TASK DETAILS. An exact transcription of the data below is needed.

◆ ◆ ◆ ◆

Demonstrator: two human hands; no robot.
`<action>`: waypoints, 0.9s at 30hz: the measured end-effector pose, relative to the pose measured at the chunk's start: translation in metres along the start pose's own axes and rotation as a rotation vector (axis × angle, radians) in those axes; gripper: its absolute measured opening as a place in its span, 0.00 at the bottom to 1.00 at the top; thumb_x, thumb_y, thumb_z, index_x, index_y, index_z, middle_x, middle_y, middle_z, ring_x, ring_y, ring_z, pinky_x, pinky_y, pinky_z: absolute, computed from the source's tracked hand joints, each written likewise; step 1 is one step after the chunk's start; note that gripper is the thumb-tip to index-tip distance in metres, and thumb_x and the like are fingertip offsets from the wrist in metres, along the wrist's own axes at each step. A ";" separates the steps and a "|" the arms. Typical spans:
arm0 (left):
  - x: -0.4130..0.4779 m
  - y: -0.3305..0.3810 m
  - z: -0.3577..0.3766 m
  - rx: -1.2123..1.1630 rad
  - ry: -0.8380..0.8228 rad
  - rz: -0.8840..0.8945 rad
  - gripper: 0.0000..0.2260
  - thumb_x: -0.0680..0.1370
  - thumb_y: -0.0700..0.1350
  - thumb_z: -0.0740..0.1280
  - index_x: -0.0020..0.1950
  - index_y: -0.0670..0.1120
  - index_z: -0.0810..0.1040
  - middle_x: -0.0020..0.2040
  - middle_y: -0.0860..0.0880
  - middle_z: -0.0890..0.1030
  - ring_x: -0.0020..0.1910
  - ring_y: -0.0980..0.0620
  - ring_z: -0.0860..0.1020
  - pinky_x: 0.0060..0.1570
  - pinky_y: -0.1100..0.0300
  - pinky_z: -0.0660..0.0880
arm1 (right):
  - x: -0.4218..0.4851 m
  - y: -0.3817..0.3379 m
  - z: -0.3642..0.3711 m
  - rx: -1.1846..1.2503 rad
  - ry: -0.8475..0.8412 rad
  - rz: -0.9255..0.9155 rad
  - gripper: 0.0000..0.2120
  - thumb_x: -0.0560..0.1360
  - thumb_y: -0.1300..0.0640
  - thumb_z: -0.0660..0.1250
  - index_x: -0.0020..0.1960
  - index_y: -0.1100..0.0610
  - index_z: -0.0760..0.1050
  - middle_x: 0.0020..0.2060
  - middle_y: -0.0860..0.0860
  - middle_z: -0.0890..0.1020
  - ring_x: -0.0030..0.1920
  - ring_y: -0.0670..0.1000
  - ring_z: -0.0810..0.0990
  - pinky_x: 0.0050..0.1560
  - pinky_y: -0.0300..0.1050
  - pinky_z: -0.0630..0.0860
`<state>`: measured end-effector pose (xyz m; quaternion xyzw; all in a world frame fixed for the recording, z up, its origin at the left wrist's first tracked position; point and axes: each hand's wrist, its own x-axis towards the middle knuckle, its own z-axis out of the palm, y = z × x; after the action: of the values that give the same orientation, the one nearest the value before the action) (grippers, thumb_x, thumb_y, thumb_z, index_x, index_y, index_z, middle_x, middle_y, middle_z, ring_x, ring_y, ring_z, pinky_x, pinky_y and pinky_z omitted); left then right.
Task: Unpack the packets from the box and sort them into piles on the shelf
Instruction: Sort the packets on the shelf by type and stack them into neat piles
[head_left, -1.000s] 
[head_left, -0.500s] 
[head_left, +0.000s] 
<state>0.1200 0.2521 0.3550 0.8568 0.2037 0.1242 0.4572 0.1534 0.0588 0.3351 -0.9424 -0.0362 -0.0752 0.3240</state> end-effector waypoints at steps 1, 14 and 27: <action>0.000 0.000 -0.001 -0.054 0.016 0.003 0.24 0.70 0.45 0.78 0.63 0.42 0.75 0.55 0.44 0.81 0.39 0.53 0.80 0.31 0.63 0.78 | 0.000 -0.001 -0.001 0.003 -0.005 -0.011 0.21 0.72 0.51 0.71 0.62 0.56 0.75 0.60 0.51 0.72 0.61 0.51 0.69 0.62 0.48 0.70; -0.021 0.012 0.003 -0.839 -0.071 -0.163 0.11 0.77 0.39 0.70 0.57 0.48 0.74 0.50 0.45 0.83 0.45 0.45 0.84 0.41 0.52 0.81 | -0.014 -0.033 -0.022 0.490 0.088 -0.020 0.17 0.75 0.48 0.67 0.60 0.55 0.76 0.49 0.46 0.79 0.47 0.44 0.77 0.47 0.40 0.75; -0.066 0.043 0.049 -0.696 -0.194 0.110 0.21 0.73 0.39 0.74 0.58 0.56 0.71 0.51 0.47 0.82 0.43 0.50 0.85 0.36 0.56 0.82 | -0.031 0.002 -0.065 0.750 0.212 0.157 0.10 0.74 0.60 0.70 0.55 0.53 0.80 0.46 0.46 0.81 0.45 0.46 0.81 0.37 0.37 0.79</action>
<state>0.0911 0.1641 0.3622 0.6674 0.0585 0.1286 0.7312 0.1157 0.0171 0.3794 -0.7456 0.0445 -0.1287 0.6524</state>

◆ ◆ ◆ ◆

TASK RESULT.
Demonstrator: two human hands; no robot.
`<action>`: waypoints, 0.9s at 30hz: the measured end-effector pose, relative to the pose measured at the chunk's start: translation in metres along the start pose's own axes and rotation as a rotation vector (axis × angle, radians) in those axes; gripper: its absolute measured opening as a place in its span, 0.00 at the bottom to 1.00 at the top; thumb_x, thumb_y, thumb_z, index_x, index_y, index_z, middle_x, middle_y, middle_z, ring_x, ring_y, ring_z, pinky_x, pinky_y, pinky_z: absolute, computed from the source's tracked hand joints, each written likewise; step 1 is one step after the chunk's start; note that gripper is the thumb-tip to index-tip distance in metres, and thumb_x and the like are fingertip offsets from the wrist in metres, along the wrist's own axes at each step. A ";" separates the steps and a "|" the arms. Typical spans:
arm0 (left):
  - x: -0.4130..0.4779 m
  - y: -0.3305..0.3810 m
  - z: -0.3577..0.3766 m
  - rx: -1.2123..1.1630 rad
  - ry: -0.8380..0.8228 rad
  - rz: -0.8840..0.8945 rad
  - gripper: 0.0000..0.2260
  - thumb_x: -0.0680..0.1370
  - thumb_y: -0.0700..0.1350
  - thumb_z: -0.0740..0.1280
  - index_x: -0.0020..0.1950
  - index_y: -0.0670..0.1120
  - index_z: -0.0810..0.1040
  - middle_x: -0.0020..0.2040
  - middle_y: -0.0860..0.0880
  - middle_z: -0.0890..0.1030
  - ring_x: -0.0020..0.1910
  - ring_y: -0.0980..0.0620
  - ring_z: -0.0860..0.1020
  - pinky_x: 0.0060..0.1570
  - pinky_y: -0.1100..0.0300
  - pinky_z: -0.0660..0.0880
arm1 (right):
  - x: -0.4218..0.4851 m
  - y: -0.3817..0.3379 m
  - z: -0.3642..0.3711 m
  - rx: -1.1846..1.2503 rad
  - ry: -0.8475..0.8412 rad
  - rz: -0.9255..0.9155 rad
  - gripper: 0.0000..0.2120
  - thumb_x: -0.0560..0.1360
  - thumb_y: -0.1300..0.0640
  - thumb_z: -0.0660..0.1250
  - index_x: -0.0020..0.1960
  - index_y: -0.1100..0.0610
  - index_z: -0.0760..0.1050
  - middle_x: 0.0020..0.2060
  - middle_y: -0.0860..0.0860
  - middle_z: -0.0890..0.1020
  - ring_x: -0.0030..0.1920
  - ring_y: -0.0670..0.1000
  - ring_z: -0.0810..0.0990
  - pinky_x: 0.0050..0.1560
  - pinky_y: -0.0300..0.1050
  - pinky_z: -0.0630..0.0860
`<state>`: measured end-effector pose (xyz m; quaternion xyzw; all in a world frame fixed for the recording, z up, its origin at the left wrist's first tracked position; point and axes: each hand's wrist, its own x-axis towards the middle knuckle, its own z-axis out of the palm, y = z × x; after the action: of the values that give the same orientation, the one nearest the value before the action) (grippers, thumb_x, thumb_y, thumb_z, index_x, index_y, index_z, middle_x, middle_y, middle_z, ring_x, ring_y, ring_z, pinky_x, pinky_y and pinky_z omitted); left then right.
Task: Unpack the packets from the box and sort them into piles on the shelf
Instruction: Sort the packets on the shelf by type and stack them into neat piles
[head_left, -1.000s] 
[head_left, -0.500s] 
[head_left, +0.000s] 
<state>0.1200 0.2521 0.3550 0.8568 0.2037 0.1242 0.4572 0.1534 0.0588 0.3351 -0.9424 -0.0362 -0.0752 0.3240</state> end-effector waypoints at steps 1, 14 and 27: <action>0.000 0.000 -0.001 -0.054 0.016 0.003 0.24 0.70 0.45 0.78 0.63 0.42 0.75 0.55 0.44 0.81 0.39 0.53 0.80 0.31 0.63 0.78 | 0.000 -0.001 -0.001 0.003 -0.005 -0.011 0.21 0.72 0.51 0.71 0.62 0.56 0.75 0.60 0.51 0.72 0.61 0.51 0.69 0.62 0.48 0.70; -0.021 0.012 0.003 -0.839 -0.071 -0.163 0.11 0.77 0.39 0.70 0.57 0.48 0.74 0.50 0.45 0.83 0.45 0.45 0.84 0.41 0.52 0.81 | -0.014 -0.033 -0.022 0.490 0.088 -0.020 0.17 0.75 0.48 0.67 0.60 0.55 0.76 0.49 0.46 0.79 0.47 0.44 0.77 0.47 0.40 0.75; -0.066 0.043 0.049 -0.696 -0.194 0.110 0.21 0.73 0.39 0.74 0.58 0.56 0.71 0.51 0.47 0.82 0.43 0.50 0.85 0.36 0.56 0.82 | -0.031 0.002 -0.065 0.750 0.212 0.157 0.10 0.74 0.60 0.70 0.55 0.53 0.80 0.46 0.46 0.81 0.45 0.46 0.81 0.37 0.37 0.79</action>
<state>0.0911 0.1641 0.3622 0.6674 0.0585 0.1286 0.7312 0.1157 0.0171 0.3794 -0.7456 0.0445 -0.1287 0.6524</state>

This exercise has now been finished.